Talking of handicap, I have believed that there is only one disability that makes you a bad person – that of being a bad parent. You are not just spoiling the future generations but needlessly adding to the population explosion with your explosion. The mother duck of ‘5 Little Ducks’ is one such parent. One after the other her own blood and bone keep getting lost ‘over the hills and far away’ and she goes out looking, quacking and hopefully panicking only after all 5 go missing. Really! What kind of mother waits for all her children to be lost before swimming her feathery bottom? Or was it just a pure case of bad mathematics? Inexcusable, but as the supreme powers wished, all 5 return back to her safe and sound. And who can say, maybe they were simply testing her eye sight? Nonetheless, very irresponsible, I tell you!

Also irresponsible is considering one’s own self too responsible sometimes, and ending up breaking basic rules of privacy and decorum.
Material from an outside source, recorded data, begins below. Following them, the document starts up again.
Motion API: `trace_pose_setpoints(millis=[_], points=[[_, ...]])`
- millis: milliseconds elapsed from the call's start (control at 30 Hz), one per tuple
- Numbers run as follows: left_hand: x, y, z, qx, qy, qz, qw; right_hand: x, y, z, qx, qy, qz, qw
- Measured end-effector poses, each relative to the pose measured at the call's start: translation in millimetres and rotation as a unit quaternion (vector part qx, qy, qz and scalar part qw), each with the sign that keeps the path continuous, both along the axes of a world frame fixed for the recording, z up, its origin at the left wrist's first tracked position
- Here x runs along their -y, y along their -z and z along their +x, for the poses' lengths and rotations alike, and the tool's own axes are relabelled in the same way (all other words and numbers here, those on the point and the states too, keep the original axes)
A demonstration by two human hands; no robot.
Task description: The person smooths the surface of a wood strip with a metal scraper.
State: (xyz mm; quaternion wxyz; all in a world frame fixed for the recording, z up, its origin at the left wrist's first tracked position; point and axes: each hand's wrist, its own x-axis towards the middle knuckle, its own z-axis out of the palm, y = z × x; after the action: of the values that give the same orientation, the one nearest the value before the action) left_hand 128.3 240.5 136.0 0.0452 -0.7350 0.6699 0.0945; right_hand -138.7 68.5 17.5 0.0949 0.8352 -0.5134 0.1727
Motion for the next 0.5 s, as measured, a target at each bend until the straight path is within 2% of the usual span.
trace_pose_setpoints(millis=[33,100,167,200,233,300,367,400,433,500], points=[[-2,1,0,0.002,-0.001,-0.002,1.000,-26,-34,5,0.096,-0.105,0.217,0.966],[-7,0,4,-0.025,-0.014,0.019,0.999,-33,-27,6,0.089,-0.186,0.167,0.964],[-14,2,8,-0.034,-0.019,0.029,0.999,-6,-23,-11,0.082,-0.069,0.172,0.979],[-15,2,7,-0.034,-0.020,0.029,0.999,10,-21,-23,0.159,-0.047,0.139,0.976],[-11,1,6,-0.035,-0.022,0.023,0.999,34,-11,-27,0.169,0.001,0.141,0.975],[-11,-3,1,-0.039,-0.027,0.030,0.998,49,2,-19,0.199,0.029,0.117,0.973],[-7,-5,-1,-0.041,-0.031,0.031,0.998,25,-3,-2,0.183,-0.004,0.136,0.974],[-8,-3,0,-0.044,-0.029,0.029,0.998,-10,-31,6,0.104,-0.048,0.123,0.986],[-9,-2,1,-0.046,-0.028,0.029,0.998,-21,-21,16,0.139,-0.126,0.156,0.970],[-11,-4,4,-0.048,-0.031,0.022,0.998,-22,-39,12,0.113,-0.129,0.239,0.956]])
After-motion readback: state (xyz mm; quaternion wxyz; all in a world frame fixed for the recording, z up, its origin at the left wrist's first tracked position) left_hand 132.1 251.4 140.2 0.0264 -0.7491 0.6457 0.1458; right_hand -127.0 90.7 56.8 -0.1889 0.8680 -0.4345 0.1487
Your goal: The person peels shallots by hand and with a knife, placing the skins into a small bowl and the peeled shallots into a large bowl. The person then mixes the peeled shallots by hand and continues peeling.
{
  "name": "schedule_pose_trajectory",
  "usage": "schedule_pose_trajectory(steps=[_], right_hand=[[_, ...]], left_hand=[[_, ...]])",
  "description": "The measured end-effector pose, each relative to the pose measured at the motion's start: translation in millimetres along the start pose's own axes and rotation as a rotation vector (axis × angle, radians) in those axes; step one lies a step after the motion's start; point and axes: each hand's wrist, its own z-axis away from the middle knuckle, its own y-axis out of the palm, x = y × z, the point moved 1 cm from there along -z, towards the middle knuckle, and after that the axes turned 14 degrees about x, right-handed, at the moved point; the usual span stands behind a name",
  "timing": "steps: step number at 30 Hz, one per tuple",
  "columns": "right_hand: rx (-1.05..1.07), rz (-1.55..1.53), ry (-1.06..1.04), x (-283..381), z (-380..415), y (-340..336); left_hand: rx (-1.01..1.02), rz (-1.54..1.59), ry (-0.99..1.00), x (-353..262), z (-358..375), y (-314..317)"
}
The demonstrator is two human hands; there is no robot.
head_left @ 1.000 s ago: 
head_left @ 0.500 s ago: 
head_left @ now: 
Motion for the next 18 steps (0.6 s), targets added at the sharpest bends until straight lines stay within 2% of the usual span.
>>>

Dear Goosey Goosey Gander had no business wandering into her ‘lady’s chamber’. And even if an old man did come out of her room, what lead her to bite his legs and throw him down the stairs? He could have died! (If he didn’t actually, that is). Just the fact that he did not say his prayers matters not even to the Pope, who retired from his to set a world record, so why bother? Isn’t a woman to enjoy some privacy, no matter how much older the man maybe or how orthodox the animal kingdom surrounding her?

So there, just a handful of examples to sample. I better be off now, for I know Goosey Gander and Mother Duck will come pecking at me at night. Plus, my boy just decided he wants to be Yankee Doodle and I, of course, the pony that takes him to London and sings about it too. Oh well, as long as I don’t need to take care of the London Bridge falling down or frighten the little mouse from under the Queen’s chair, all’s well that rhymes so well and gives me a silly little story to tell!